PROBLEM ::
Nothing but the line with "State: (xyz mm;" and the lines after it should appear, each retyped exactly as in the listing.

DATA EXCERPT ::
○ ○ ○ ○
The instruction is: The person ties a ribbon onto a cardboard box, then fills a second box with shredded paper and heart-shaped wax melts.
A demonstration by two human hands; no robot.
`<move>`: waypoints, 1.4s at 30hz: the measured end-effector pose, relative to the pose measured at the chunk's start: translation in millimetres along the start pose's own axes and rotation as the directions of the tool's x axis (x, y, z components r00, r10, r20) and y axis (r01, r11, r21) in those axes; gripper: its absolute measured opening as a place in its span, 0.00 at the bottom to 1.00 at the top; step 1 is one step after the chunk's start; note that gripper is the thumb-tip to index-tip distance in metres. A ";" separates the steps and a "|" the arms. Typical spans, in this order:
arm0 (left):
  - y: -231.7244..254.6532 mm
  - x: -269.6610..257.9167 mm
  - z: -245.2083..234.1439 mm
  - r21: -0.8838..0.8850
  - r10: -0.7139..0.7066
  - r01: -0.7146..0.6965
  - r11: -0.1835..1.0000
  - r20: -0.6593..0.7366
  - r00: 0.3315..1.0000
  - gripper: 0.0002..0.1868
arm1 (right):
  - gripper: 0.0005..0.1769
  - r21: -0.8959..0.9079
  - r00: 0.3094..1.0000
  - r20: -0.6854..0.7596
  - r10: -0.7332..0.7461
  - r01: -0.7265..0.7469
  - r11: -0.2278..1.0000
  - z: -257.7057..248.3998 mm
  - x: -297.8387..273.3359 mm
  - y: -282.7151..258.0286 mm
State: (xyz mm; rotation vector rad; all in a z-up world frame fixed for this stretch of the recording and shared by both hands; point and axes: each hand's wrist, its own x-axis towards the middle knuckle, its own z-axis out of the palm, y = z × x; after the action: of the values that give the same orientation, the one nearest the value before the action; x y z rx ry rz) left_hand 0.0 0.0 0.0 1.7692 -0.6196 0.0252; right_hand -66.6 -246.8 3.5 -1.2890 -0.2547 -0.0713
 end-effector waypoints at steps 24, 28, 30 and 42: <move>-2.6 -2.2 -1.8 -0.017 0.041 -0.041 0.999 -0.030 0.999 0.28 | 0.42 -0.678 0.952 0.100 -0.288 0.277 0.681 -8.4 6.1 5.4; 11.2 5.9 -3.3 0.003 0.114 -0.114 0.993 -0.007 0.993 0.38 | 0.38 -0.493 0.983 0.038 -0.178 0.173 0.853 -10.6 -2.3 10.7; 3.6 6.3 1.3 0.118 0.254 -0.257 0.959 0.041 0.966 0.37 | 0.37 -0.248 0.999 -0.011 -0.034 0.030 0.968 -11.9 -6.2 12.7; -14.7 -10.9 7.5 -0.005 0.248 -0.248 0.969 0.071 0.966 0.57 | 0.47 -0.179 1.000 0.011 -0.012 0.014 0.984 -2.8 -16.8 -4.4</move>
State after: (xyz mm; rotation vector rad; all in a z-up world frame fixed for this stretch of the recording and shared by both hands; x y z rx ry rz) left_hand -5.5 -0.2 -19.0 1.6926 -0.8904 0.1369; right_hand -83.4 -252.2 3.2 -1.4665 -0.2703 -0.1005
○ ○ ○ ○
WRITTEN ANSWER ::
State: (xyz mm; rotation vector rad; all in a z-up world frame fixed for this stretch of the recording and shared by both hands; point and axes: each hand's wrist, its own x-axis towards the middle knuckle, its own z-axis out of the palm, y = z × x; after the action: of the values that give the same orientation, the one nearest the value before the action; x y z rx ry rz) left_hand 0.0 0.0 0.0 1.7692 -0.6196 0.0252; right_hand -66.6 -246.8 3.5 -1.2890 -0.2547 -0.0713
 end-effector waypoints at steps 24, 28, 30 and 42: <move>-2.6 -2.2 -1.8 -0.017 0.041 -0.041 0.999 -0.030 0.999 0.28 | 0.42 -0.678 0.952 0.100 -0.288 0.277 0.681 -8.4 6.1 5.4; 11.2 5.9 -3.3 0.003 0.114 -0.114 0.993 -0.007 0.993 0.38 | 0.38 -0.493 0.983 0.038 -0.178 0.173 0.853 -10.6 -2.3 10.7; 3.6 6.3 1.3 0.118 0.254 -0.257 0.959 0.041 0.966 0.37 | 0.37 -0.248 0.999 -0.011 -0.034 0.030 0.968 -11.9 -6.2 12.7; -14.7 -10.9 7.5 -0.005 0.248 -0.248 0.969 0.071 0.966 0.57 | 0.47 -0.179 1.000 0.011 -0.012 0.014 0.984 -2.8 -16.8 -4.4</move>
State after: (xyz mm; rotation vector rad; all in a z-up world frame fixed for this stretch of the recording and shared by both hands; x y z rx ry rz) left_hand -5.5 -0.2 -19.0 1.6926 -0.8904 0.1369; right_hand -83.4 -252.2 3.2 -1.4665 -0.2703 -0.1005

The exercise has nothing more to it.